Moreover, when a medicinal product is added to the water supply, there is an inability on the part of governments to control the dose each individual receives, due to the wide variation that exists not only in individual water consumption, but also in exposures to fluoride from other sources. The inability to control the dose is particularly important considering:

  • Exposure to fluoridated water doesn’t just last a week or a month, but an entire lifetime.
  • Individual susceptibilities to fluoride vary greatly (e.g. those with impaired kidney function or nutritional deficiencies are more vulnerable to fluoride’s toxic effects).
  • The margin of safety between the range of fluoride exposures typically found in fluoridated communities and the range of exposures associated with fluoride-related health problems (such as arthritis & bone fracture) are poorly defined and, if existent, remarkably narrow.
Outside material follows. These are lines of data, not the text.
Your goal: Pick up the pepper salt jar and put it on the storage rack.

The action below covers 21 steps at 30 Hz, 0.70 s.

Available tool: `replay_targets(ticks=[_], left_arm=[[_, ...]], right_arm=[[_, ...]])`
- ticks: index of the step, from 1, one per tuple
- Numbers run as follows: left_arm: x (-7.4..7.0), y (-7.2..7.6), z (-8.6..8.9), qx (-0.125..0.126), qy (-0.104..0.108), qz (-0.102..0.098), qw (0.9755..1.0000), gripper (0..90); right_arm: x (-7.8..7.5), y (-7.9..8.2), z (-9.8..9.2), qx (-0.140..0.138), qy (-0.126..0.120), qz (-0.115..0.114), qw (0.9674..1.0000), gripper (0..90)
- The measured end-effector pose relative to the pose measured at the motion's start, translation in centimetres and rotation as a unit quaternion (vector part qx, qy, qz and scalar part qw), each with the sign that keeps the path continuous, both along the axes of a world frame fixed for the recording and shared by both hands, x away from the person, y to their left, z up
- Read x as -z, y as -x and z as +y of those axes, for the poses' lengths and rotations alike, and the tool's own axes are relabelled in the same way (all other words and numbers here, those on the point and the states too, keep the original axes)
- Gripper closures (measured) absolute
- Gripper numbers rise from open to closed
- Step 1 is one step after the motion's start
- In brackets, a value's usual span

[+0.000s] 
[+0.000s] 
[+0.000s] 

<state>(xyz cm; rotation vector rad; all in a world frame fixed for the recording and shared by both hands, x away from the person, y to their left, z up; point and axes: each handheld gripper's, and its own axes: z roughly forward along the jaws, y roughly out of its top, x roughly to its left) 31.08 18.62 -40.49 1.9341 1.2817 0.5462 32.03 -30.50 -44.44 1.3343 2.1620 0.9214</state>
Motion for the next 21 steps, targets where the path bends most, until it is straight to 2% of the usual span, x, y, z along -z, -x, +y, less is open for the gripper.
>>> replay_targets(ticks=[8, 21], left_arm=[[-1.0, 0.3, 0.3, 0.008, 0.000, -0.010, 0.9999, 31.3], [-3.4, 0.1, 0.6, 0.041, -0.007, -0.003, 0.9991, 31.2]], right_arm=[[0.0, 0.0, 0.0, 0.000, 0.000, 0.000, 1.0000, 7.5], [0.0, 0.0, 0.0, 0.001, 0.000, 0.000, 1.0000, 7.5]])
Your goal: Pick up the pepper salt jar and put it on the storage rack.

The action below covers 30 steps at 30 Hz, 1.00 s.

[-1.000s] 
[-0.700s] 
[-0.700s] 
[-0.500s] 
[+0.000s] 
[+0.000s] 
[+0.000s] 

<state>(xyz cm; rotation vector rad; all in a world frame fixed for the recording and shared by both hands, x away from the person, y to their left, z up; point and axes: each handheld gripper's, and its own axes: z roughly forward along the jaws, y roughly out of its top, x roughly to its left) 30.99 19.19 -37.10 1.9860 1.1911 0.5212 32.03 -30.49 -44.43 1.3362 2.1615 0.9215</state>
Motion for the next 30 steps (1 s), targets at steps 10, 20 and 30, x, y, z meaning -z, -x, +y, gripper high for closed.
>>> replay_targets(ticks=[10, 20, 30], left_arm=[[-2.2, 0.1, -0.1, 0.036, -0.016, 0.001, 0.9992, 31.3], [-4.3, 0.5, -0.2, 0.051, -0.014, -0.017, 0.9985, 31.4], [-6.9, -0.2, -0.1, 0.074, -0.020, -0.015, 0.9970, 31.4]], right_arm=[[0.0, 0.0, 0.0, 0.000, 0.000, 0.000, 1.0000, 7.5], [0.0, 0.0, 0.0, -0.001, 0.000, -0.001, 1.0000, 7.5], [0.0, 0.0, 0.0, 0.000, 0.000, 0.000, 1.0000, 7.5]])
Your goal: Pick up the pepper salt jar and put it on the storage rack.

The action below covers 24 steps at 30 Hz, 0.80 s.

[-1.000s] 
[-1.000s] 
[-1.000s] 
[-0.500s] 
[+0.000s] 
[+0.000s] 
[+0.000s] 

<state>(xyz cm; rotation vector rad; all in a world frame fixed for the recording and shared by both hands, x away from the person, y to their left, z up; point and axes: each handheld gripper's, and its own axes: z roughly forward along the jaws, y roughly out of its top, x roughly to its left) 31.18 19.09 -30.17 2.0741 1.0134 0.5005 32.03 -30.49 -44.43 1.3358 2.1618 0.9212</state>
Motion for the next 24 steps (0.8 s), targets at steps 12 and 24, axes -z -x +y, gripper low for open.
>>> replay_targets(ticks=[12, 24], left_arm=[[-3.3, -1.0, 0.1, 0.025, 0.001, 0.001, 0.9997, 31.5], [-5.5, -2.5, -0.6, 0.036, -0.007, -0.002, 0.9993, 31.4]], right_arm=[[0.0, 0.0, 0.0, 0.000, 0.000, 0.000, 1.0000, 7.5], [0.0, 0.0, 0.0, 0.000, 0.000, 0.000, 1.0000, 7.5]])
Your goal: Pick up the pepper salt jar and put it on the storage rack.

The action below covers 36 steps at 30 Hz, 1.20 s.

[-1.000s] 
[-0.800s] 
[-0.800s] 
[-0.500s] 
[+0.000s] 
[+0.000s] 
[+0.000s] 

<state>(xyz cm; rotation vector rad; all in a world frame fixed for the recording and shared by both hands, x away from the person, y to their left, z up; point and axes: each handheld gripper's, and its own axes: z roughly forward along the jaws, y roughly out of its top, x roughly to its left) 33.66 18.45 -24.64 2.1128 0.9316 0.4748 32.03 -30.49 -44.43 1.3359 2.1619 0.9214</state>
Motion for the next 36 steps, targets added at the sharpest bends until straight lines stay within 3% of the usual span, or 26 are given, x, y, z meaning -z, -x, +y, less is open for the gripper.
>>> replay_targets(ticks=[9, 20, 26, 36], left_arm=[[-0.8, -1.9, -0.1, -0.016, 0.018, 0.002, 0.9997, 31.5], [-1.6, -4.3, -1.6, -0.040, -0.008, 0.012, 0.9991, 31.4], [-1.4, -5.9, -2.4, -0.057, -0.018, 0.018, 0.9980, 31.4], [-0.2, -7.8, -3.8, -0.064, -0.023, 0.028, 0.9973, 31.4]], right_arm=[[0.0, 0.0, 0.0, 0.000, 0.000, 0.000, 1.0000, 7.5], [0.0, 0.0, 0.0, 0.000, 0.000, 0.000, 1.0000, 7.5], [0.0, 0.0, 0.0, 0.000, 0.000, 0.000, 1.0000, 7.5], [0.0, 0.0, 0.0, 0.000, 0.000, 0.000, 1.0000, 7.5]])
European Views on Fluoridation

Concerns about the medical ethics of water fluoridation were voiced quite strongly by the recent Nobel Prize Recipient for Medicine, Dr. Arvid Carlsson of Sweden. Carlsson, who helped lead the successful campaign to stop water fluoridation in Sweden, argued that public water supplies were not an appropriate vehicle with which to deliver “pharmacologically active” drugs to the entire population. According to Carlsson:

“I am quite convinced that water fluoridation, in a not-too-distant future, will be consigned to medical history… The addition of drugs to the drinking water means exactly the opposite of an individualized therapy. Not only in that the dose cannot be adapted to individual requirements. It is, in addition, based on a completely irrelevant factor, namely consumption of drinking water, which varies greatly between individuals and is, moreover, very poorly surveyed.”

Carlsson’s views are quite similar to those recently expressed by various European health authorities. For example:

According to the chief water authority in Belgium:

“[it] is the fundamental position of the drinking water sector that it is not its task to deliver medicinal treatment to people. This is the sole responsibility of health services.”

According to the chief water authority in Luxembourg:

“In our views, the drinking water isn’t the suitable way for medicinal treatment and that people needing an addition of fluoride can decide by their own to use the most appropriate way.”

According to a representative from the German government:

“The argumentation of the Federal Ministry of Health against a general permission of fluoridation of drinking water is the problematic nature of compuls[ory] medication.”

According to the head of Environmental Protection in France:

“Fluoride chemicals are not included in the list [of ‘chemicals for drinking water treatment’]. This is due to ethical as well as medical considerations.”

Tooth Decay Trends in Europe vs. US

In the United States, water fluoridation is touted by government authorities as being “one of the top 10 public health achievements of the 20th century.” The Centers for Disease Control states that water fluoridation has been the key factor in the decline of cavities among US children during the past 50 years.

Based on statements such as these from the US Government, one could be forgiven for assuming that western Europe has somehow suffered higher rates of tooth decay by not fluoridating its water.

However, according to extensive data compiled by the World Health Organization, unfluoridated countries in western Europe (including countries with little to no salt fluoridation) have experienced – without exception – the same general decline in tooth decay over the past 3o to 50 years, as that experienced in the US.

As a result, children today in unfluoridated countries such as Denmark, Germany, The Netherlands, and Sweden have as low – or even lower – levels of tooth decay as US children.

The evidence from Europe, therefore, suggests that water fluoridation is an entirely replaceable and unnecessary means of reducing tooth decay – a fact consistent with the Basel Health & Social Commission’s conclusions, but at profound odds with the massive promotion campaign by the US Government to fluoridate more water in the US.

Note: The quotes from GSK members Tobias Studer and Jurg Merz were obtained from email correspondence with Michael Connett in May 2003.